Reuters/Brendan McDermid

Andrew Cuomo has been the most important figure in New York state politics for 13 years, ever since Eliot Spitzer’s prostitution scandal. He’s been governor for the last 10 years. He is in more trouble now than at any point in that time.

This trouble is due to fallout from his administration’s cover-up of nursing home deaths and assemblymember Ron Kim going public with the governor’s threats against him, but most especially the accusations of relatively young women — three of them at the time of writing — that the governor sexually harassed them.

When Spitzer’s scandal broke, Attorney General Cuomo made clear the authority to investigate was with his office. When Spitzer’s lieutenant governor David Paterson became the state’s first Black governor, Cuomo out-maneuvered and out-raised him, month after month, until it became clear well before the state Democratic convention of 2010 that Paterson had surrendered and would not attempt to defend his spot in the Executive Mansion from Cuomo.

Cuomo has gathered around him a top cadre of loyal officials, a nomenklatura presiding over apparatchiks, if you will. Presumably one of them illegally leaked the personnel file of his first accuser, Lindsey Boylan, at his request.

It is hard for me to imagine Cuomo bowing to the demands for his resignation. I expect the end of his political career, when it finally happens, to be more like Scarface’s or MacBeth’s than Al Franken’s.
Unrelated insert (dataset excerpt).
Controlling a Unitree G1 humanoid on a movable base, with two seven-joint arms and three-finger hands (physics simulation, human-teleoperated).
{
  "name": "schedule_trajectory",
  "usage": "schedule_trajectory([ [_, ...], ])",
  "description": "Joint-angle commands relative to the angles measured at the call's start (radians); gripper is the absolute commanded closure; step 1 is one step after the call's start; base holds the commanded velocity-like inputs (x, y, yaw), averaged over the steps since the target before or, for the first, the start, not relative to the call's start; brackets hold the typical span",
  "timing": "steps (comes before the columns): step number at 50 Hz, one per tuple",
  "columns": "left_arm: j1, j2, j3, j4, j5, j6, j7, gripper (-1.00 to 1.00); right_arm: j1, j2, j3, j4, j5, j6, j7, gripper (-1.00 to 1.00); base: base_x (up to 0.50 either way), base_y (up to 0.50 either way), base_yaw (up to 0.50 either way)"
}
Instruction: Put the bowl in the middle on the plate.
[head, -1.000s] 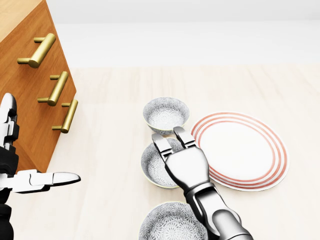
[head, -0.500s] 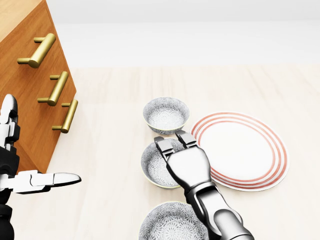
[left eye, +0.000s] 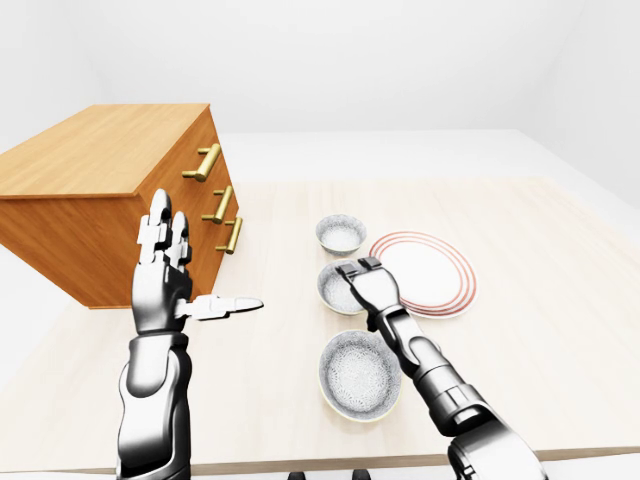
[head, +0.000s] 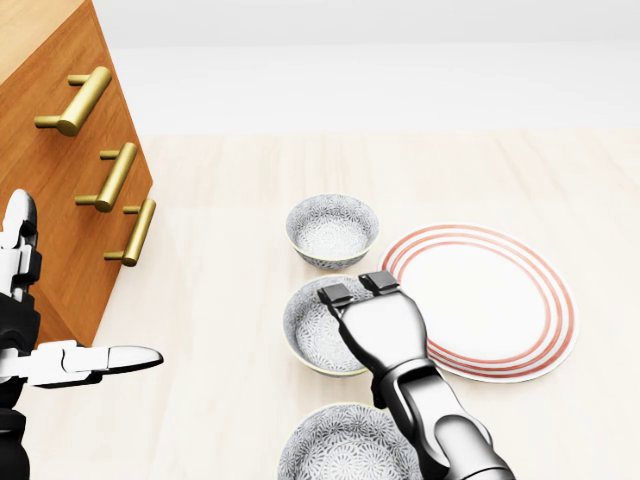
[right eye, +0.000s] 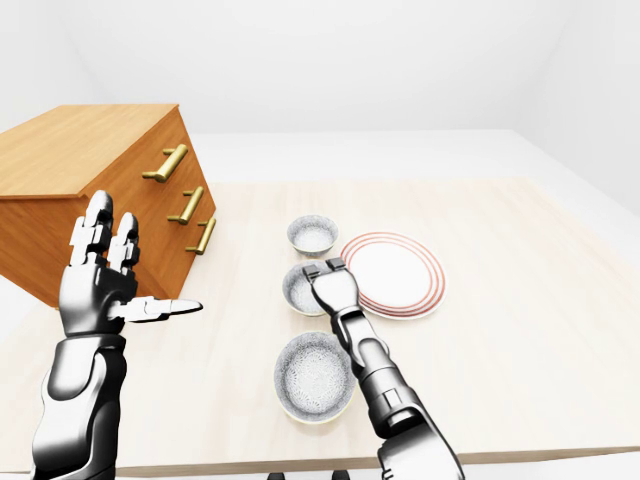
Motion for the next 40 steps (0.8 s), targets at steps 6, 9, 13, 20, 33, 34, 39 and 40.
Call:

It’s hard not to see him as a bit like Robert Moses or Vladimir Putin, a figure whose power is almost no-longer-dependent on popularity. He’s still facing re-election next year, if he decides to try to hang on for a fourth term.

Let me share two imaginings of what might happen, essentially a fear and then a fantasy.

What if Cuomo really took a page from Putin’s playbook? What if he handed the title of governor over to Lieutenant Governor Kathy Hochul but made sure the real power of the state, the deep state of the Empire State, remained loyal to him? What if he then sits on his massive campaign account, rides out his political storms, and returns to formal power in a year or five?

More likely, once he’s technically out, then he’s done for real.

His fate is essentially in the hands of Black politicians, an ironic turnabout for the former Secretary of HUD whose great political misstep to this point was running in 2002 against the first African-American elected statewide. The investigation is being led by Attorney General Letitia James of Clinton Hill. The legislative leaders who could decide to impeach him are senator Andrea Stewart-Cousins of Yonkers and assemblymember Carl Heastie of the Bronx. 

What if another influential African-American, George Gresham, the head of the state’s most powerful union, SEIU 1199, convinced the legislative leaders that Cuomo needs to go? The Republican minority would likely go along.

He could tell Hochul, a white woman from Western New York, that she would be governor, and then she would see it happen. Then maybe next year Gresham and the legislative leaders could turn on Hochul and replace her with Tish James. It would be a fitting revenge of sorts for David Paterson.